Una violación que cambió el rumbo de la investigación
En ese momento, una denuncia por violación radicada en 1991 volvió a la mente de los
investigadores. La víctima había acusado a un hombre llamado Pablo Martínez. El caso
había quedado registrado en un oficio.
Dos años después, los ojos volvieron a estar sobre este Pablo, que vivía en las calles
Arocena y Lieja, muy cerca de donde había aparecido el cuerpo de María Victoria Williams.
Fue citado a declarar y se descubrió que no era Martínez: el hombre era Pablo Goncálvez.

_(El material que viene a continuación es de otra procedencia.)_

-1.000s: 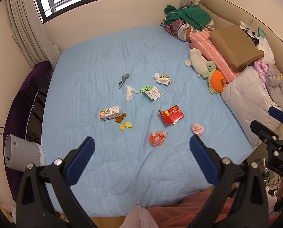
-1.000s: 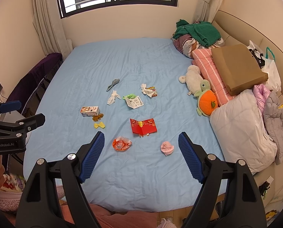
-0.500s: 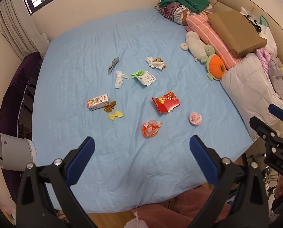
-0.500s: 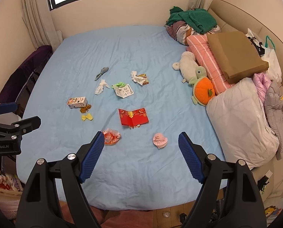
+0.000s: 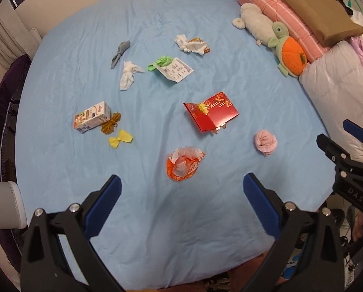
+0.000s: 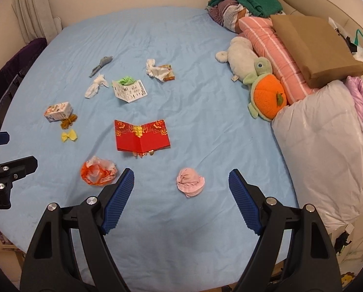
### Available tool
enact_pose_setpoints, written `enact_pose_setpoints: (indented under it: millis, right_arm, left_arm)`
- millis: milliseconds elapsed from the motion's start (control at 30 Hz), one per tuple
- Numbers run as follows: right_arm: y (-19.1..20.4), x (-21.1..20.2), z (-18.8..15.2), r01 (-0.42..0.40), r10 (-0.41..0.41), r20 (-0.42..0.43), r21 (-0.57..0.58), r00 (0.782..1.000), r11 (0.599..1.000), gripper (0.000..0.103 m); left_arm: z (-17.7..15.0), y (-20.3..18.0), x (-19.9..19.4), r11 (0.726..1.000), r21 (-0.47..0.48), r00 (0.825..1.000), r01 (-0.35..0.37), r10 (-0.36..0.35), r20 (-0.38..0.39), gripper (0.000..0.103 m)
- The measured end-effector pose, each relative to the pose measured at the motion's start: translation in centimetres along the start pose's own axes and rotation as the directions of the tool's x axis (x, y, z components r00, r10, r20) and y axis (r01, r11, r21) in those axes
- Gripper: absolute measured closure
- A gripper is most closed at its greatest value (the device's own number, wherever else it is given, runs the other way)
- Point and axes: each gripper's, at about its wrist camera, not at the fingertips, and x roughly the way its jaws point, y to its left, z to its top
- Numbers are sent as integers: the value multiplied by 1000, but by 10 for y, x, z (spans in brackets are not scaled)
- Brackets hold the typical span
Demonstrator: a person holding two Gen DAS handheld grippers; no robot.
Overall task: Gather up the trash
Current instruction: 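Grasp the pink sock ball with the right tool while the left tool grasps the orange plastic bag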
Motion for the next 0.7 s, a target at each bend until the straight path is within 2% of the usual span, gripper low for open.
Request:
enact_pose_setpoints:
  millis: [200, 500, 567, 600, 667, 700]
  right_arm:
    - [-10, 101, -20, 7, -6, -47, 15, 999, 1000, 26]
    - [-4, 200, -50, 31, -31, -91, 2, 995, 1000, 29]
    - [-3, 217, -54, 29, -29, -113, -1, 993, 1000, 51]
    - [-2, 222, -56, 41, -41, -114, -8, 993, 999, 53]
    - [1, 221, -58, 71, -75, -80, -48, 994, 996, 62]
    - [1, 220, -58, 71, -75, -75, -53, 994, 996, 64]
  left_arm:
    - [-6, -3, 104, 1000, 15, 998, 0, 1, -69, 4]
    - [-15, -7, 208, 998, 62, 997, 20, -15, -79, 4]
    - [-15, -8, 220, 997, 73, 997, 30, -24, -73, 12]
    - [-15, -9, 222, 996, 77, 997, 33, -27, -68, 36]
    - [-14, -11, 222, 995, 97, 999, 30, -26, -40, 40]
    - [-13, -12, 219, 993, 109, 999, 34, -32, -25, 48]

Tras allanar su casa encontraron un frasco de éter, armas de fuego y la tarjeta personal de
Andrea Castro, la joven asesinada meses atrás. Y sí, el éter y la tarjeta llamarón la atención
de Boris Torres y José Felisberto Lemos, los dos comisarios que lideraban el caso.
Goncálvez fue detenido en la frontera con Brasil luego del arduo trabajo de estos dos
comisarios conocidos como los “sabuesos”, que unían al hombre con los crímenes de
Castro y Williams por varios hilos: vivían en el mismo barrio, se movían en el mismo
ambiente y su perfil psicológico indicaba que era una persona tan violenta como audaz.

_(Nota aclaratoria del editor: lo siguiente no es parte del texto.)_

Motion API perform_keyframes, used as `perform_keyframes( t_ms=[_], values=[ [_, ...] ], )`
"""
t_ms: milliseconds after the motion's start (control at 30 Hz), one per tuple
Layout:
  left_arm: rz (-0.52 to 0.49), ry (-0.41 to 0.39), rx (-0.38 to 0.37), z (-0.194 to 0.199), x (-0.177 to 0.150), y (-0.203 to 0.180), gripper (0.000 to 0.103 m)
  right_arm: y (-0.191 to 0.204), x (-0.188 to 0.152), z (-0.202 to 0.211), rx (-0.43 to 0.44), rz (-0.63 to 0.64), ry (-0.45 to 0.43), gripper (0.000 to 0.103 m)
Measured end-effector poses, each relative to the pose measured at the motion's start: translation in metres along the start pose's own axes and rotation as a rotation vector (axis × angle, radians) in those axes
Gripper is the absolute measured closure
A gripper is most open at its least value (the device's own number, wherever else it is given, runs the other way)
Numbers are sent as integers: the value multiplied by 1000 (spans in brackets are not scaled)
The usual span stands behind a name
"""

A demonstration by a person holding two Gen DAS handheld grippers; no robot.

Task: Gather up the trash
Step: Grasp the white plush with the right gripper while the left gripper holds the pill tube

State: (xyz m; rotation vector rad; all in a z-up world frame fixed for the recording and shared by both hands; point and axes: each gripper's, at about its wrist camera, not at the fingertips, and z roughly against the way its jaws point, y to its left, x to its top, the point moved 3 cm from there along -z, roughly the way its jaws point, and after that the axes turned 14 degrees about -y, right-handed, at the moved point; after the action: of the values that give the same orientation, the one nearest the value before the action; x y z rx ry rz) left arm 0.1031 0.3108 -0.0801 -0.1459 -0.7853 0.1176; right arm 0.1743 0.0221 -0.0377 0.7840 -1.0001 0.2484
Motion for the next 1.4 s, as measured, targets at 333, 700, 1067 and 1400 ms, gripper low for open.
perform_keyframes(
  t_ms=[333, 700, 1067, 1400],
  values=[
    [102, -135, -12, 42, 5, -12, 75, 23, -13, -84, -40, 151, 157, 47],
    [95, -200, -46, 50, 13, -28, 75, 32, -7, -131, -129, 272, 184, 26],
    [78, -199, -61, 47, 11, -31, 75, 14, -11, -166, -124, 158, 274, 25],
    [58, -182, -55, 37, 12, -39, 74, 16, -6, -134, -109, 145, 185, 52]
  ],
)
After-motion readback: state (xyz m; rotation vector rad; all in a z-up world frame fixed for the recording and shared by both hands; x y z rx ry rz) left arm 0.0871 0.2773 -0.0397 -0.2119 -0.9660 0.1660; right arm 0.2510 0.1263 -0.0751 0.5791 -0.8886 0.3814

Una vez en Montevideo, comenzó el interrogatorio. Fueron horas en las que Goncálvez solo
lloraba, gemía y negaba haber sido autor de los homicidios, pero el tiempo apremiaba y el
presumario duraba un máximo de 48 horas. Necesitaban una confesión contundente para
cerrar los casos.

A Andrea la había asesinado luego de una discusión. Estaban tomando cerveza, ella se
bajó del auto, fue a la playa, él la quiso llevar a la fuerza y le apretó el cuello hasta quitarle
la vida.
Respecto al homicidio de María Victoria, sus declaraciones fueron aún más impactantes.
Estaba en su casa cuando la vio pasar caminando. Se dirigió a la parada y la convenció de
que lo acompañara hasta su casa porque necesitaba ayuda con su abuela enferma: le
colocó un algodón con éter en la nariz y la mató.
Pero la historia no termina ahí. Después de dejarla detrás de un sillón de su casa, fue a la
cocina, tomó un vaso de Coca Cola, la cubrió con una bolsa, se fue a dormir, volvió a bajar
a la cocina, compró repuestos para el auto, se encontró con unas chicas con las que había
bailado la noche anterior, volvió a su casa, durmió y se despertó al mediodía. Reparó una
moto, arregló otras cosas, y recién ahí resolvió hacer algo con su víctima: cargó el cuerpo
en el auto y lo enterró en Punta del Este.
El 22 de febrero de 1993 Pablo Goncálvez fue procesado con prisión por dos delitos
especialmente agravados, un delito de violación y otro de ultraje público al pudor.